И еще более странным было то, что дети несли длинные шесты. На их верхушках были укреплены громадные могендовиды — звезды Давида, символизирующие мудрость народа Израиля.

«Зачем это? — подумалось Бунину. — Для того, чтобы понимали, чьи деньги получаем?»

Настала очередь Бунина увенчаться нобелевскими лаврами. Лавров как таковых, впрочем, не было. Были золотая медаль и светло-коричневая папка с чеком и дипломом, который гласил, что Бунин награждается «за продолжение русских классических традиций в поэзии и прозе».

Стрекотали кинокамеры, вспыхивал магний. Бунин был величественно-медлителен.

Вручение закончилось. Папку и медаль у Бунина подхватил Цвибак.

Медаль Яша тут же уронил, и она мучительно долго катилась по полу. Бросив папку на кресло, Цвибак ползал на коленях между лакированных штиблет и туфель, пока вновь не завладел золотым диском.

Торжество вскоре закончилось, и Бунин поинтересовался:

— Где папка? Что вы сделали с чеком, дорогой?

Лицо Цвибака недоуменно вытянулось:

— С каким чеком?

— Да с этой самой премией! Чек лежал в папке.

Цвибак, расталкивая гостей, понесся к креслу, на котором забыл папку. К счастью, бунинский миллион лежал на месте.

— И послал же мне Бог помощничка! — облегченно вздохнул Бунин, которого едва не хватил удар.

* * *

На банкете Бунин сидел рядом с немолодой, но милой принцессой Ингрид. Долго пили, ели, но Бунин почти ни к чему не притрагивался. Наконец, после того как на громадном серебряном подносе в глыбах льда лакеи пронесли какое-то необыкновенное десертное блюдо, Бунина пригласили на эстраду.

Он, как всегда в таких случаях, легко и изящно взлетел на подмостки и остановился перед микрофоном. Говорил Бунин уверенно, твердо, с французскими ударениями, с подчеркнутым чувством собственного достоинства:

— Ваше высочество, милостивые государыни и государи!

Месяц тому назад, 9 ноября, очень далеко отсюда, в чудном городке Прованса, в деревенском доме, который гордо носит звучное имя вилла «Бельведер», я получил телефонное сообщение о выборе, сделанном Шведской академией. Не скажу вам, — как часто говорят в подобных случаях, — что это была наиболее волнующая весть, когда-либо выпадавшая на мою долю…

Принцесса Ингрид с легким удивлением подняла на Бунина глаза, по залу, вместившему более трехсот человек, пронесся словно легкий вопрос: такого еще никто не произносил здесь! К чему эта излишняя откровенность, балансирующая на грани фрондерства?

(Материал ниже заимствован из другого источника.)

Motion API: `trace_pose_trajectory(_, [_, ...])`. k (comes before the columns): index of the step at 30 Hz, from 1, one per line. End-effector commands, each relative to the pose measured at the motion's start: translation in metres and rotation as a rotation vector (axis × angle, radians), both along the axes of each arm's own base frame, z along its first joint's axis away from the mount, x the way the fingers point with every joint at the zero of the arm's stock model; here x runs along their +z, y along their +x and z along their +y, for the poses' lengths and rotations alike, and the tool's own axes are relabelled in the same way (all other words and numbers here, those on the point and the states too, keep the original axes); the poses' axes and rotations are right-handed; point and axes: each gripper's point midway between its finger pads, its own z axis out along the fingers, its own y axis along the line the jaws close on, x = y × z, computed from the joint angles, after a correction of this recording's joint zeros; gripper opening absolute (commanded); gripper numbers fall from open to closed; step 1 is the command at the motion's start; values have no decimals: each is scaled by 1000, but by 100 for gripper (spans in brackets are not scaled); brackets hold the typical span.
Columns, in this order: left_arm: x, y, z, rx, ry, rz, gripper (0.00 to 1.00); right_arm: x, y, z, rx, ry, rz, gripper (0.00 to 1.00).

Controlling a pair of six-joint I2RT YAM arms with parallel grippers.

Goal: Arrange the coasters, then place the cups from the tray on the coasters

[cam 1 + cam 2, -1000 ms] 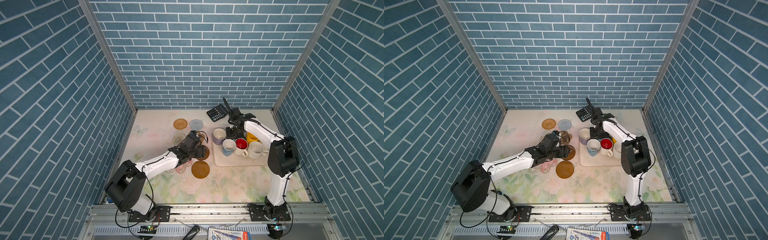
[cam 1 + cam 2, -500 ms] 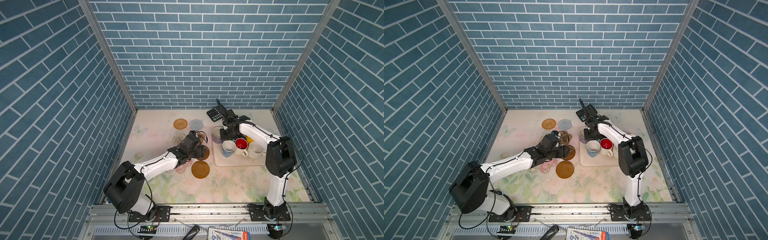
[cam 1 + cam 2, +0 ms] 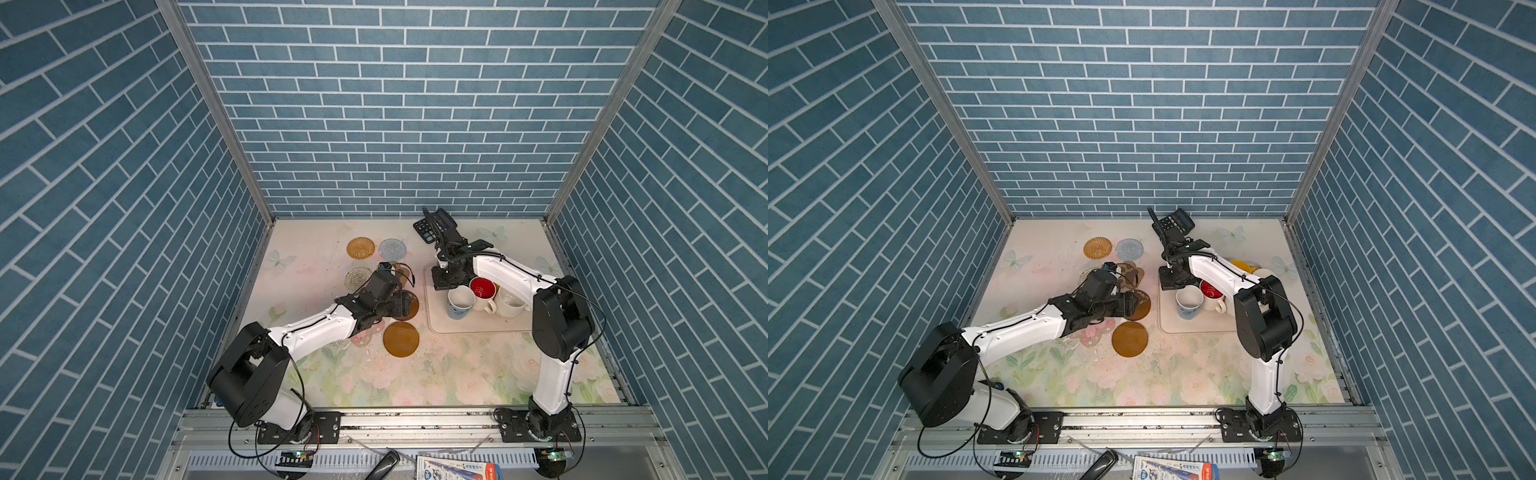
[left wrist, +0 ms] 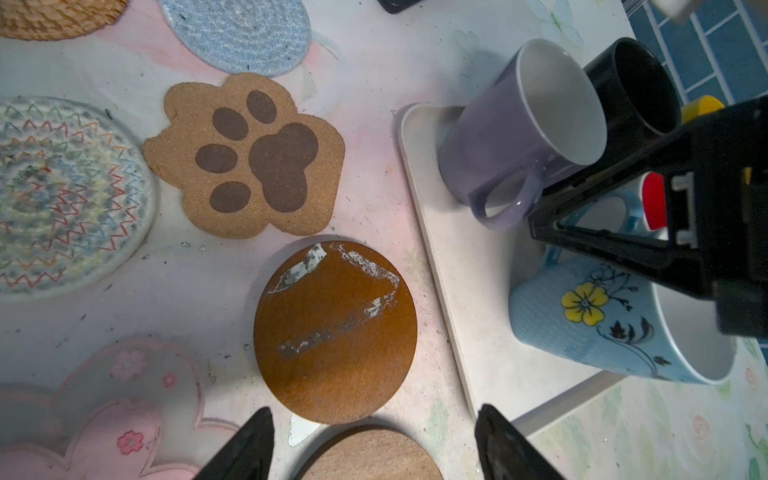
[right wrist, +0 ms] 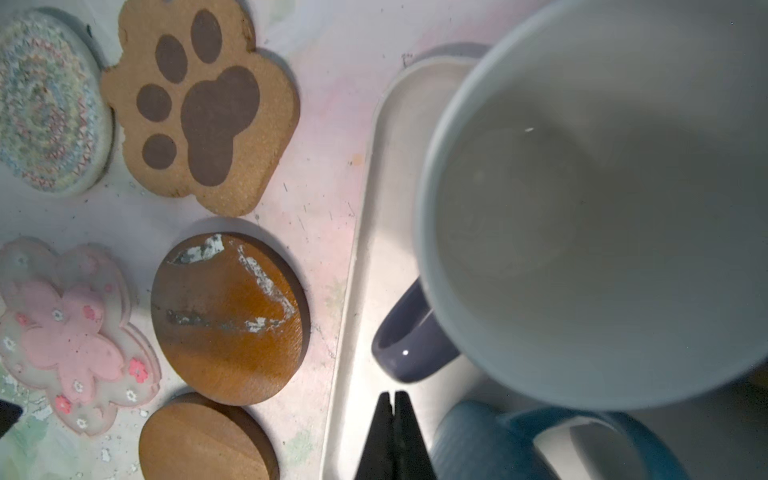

Бунин чуть улыбнулся, понимая, какую реакцию вызвали его слова. Но он отлично все продумал:

— Не сердитесь за мою откровенность. Великий философ говорит, что радостное волнение и сравниваемо быть не может с волнением скорбным. Я не иду так далеко и не хочу вносить грустную ноту в наш сегодняшний банкет.

— Но позвольте мне сказать, — Бунин возвысил голос, — что за последние пятнадцать лет мне пришлось пережить очень много горя. И это было далеко не одно мое личное горе.

Он сделал паузу. Зал внимательно слушал, боясь пропустить хоть слово. Выросшие в спокойном и сытом мире, не знавшие никогда ни голода, ни страха, эти люди во фраках и мундирах, блистающие орденами и бриллиантами, знали лишь понаслышке о русской революции, о расстрелах и обысках, о тысячах людей, бежавших из России. Все эти чужие страдания были для них чем- го нереальным, словно не существующим.

И вот впервые они увидали одного из этих россиян, красивого, талантливого, гордого, но полной чашей испившего все эти страдания. И не могли больше оторвать своих взоров от говорящего.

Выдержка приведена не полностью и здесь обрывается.